Search code examples
pythonanacondadependenciescondanexus

How to freeze conda on a fixed version


I've been asked to look at some dev ops stuff regarding python and I'm a bit stuck. The network I'm working is not internet connected so I've been setting up Nexus repositories to bring in dependencies for docker, java and pypi that the other developers can access and pull down locally. However, they have started using conda more and more and we are on a fixed version on our dev network to match a delivery network.
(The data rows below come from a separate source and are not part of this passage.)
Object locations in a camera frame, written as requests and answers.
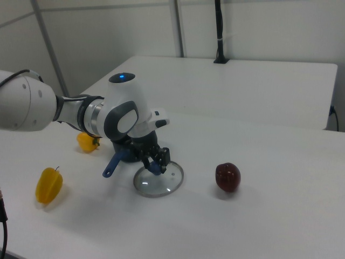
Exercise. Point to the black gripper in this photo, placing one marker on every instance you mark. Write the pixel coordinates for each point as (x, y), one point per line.
(145, 143)

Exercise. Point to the glass lid with blue knob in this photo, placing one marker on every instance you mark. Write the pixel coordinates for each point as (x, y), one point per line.
(161, 186)

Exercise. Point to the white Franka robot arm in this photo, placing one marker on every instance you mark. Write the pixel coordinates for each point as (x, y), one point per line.
(121, 108)

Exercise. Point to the yellow bell pepper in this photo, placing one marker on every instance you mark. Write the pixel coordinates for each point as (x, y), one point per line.
(86, 144)

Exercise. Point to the dark red apple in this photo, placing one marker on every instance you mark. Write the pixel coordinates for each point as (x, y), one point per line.
(227, 178)

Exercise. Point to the yellow starfruit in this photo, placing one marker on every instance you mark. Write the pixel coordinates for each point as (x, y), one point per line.
(49, 186)

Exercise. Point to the black pole with base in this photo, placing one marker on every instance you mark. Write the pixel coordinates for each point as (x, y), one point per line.
(221, 32)

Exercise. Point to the aluminium frame post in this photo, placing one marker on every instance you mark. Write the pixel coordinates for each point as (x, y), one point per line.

I'm trying to use nexus' conda repos although every time I try and install something it tries to update everything else, including the python and conda versions which are:

      conda version : 4.8.3
conda-build version : 3.18.11
     python version : 3.8.3.final.0

I've edited my .condarc file to read:

channels:
  - http://master:8041/repository/anaconda-proxy/main/
  - http://master:8041/repository/conda-forge/
remote_read_timeout_secs: 1200.0
auto_update_conda: false
channel_priority: false

However every time i try to install something to cache the dependencies I get an huge list of updates. For example:

conda install cudatoolkit
<snip>
The following packages will be downloaded:

    package                    |            build
    ---------------------------|-----------------
    alabaster-0.7.12           |             py_0          16 KB  http://master:8041/repository/anaconda-proxy/main
    anaconda-client-1.7.2      |           py38_0         172 KB  http://master:8041/repository/anaconda-proxy/main
    anaconda-project-0.8.4     |             py_0         210 KB  http://master:8041/repository/anaconda-proxy/main
    argh-0.26.2                |           py38_0          36 KB  http://master:8041/repository/anaconda-proxy/main
.....

Any advice would be great. I've added the auto_update_conda and channel_priority flags but to no avail. Thanks in advance.
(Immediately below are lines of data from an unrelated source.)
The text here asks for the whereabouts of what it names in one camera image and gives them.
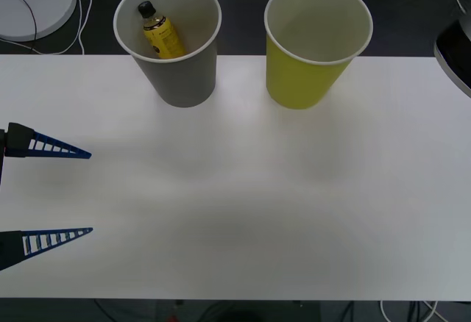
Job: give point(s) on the white round disc base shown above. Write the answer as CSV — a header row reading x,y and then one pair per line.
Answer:
x,y
48,2

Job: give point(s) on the yellow bottle with black cap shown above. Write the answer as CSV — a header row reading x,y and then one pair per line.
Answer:
x,y
163,37

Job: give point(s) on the yellow-green plastic bin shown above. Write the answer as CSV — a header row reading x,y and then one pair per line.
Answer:
x,y
298,83

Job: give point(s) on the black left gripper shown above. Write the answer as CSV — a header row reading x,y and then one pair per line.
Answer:
x,y
2,145

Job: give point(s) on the grey plastic bin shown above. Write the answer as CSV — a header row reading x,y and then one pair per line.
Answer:
x,y
184,79
Additonal info: I'm a Java developer and I only use a bit of python, so I'm not massively familar with the anaconda setup so apologies if this is simpler than I'm making it.


Solution

  • How Conda Solves

    Conda always first attempts to solve the install directive without changing existing packages (i.e., it runs first with a --freeze-installed flag) and will only proceed to a full solve (what you are seeing) if it can't find any version of your requested package that already has all its dependencies satisfied in the environment. That is, this result implies that what you are asking for is not possible. Or at least not via the CLI if you want a valid environment.1

    At the core of the issue is that even if there is only a single dependency that needs updating, there is no intermediate mode to indicate that you want to minimize the total number of changes (which I think would actually be a nice enhancement). Conda only has two solving modes:

    1. Change nothing else (--freeze-installed).
    2. All dependencies are allowed to update (--update-deps).
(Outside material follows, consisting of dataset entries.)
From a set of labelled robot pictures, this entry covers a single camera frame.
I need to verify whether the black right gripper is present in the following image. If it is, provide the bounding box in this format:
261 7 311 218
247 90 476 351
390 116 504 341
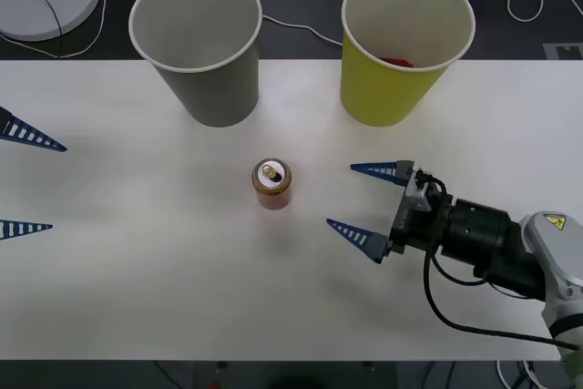
325 159 455 266

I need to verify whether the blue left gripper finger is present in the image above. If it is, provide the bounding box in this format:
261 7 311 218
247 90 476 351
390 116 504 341
0 220 54 241
0 106 68 154

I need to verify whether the orange-red drink can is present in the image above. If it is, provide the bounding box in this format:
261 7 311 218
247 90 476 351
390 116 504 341
251 158 292 211

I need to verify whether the yellow-green plastic waste bin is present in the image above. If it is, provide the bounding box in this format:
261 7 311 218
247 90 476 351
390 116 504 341
340 0 477 128

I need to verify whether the red can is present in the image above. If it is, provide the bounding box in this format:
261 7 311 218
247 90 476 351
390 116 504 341
376 56 414 68

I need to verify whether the grey plastic waste bin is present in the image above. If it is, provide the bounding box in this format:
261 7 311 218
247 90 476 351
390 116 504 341
128 0 264 128

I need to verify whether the grey flat marker plate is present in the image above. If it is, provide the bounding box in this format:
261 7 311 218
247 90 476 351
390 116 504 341
543 42 583 61

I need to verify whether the white looped cable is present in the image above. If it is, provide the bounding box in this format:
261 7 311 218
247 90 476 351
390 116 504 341
0 0 108 60

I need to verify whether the white cable under table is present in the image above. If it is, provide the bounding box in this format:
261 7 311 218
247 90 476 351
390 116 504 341
496 360 547 389

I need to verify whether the white power strip cable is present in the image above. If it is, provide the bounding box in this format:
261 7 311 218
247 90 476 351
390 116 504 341
118 0 343 47
    The exception to this are the aggressive_update_packages and the auto_update_conda, which it will always attempt to update whenever the environment is mutated. But it seems you've already realized those can be disabled through configuration settings.2

    Manual Dependency Updating

    This doesn't mean what you are hoping to accomplish is impossible, but that there isn't a clean way to automate it via the CLI. Instead, you might need to manually track down the dependencies that need updating (e.g., conda search cudatoolkit --info), update them first (conda install with specific versions), and then try installing your package again. I would strongly recommend first settling on the exact version of cudatoolkit you plan to install, otherwise conda search cudatoolkit --info will be too much info.

    Package Pinning

    For packages that you really do want absolutely fixed there is package pinning. You could do this for conda, python, and other core packages.

    Base Environment

    I find it a bit odd that the base environment (the one that has the conda package) is being mutated at all. Instead, I would expect software engineers to always use non-base environments for development and production. It is easy to create new environments, one can define them with version controlled YAML files, use them modularly by creating them on a per project or per task-type basis, and they can be mutated without worrying about affecting the Conda infrastructure. However, I'm not entirely clear on your setup, so this comment may not apply.


    [1] If one doesn't care about validity (probably not a good idea for production) then there is always the --no-deps flag.

    [2] The default aggressive_update_packages packages are ones that frequently become vulnerable to exploits (e.g., openssl), so carefully consider the implications of leaving them outdated.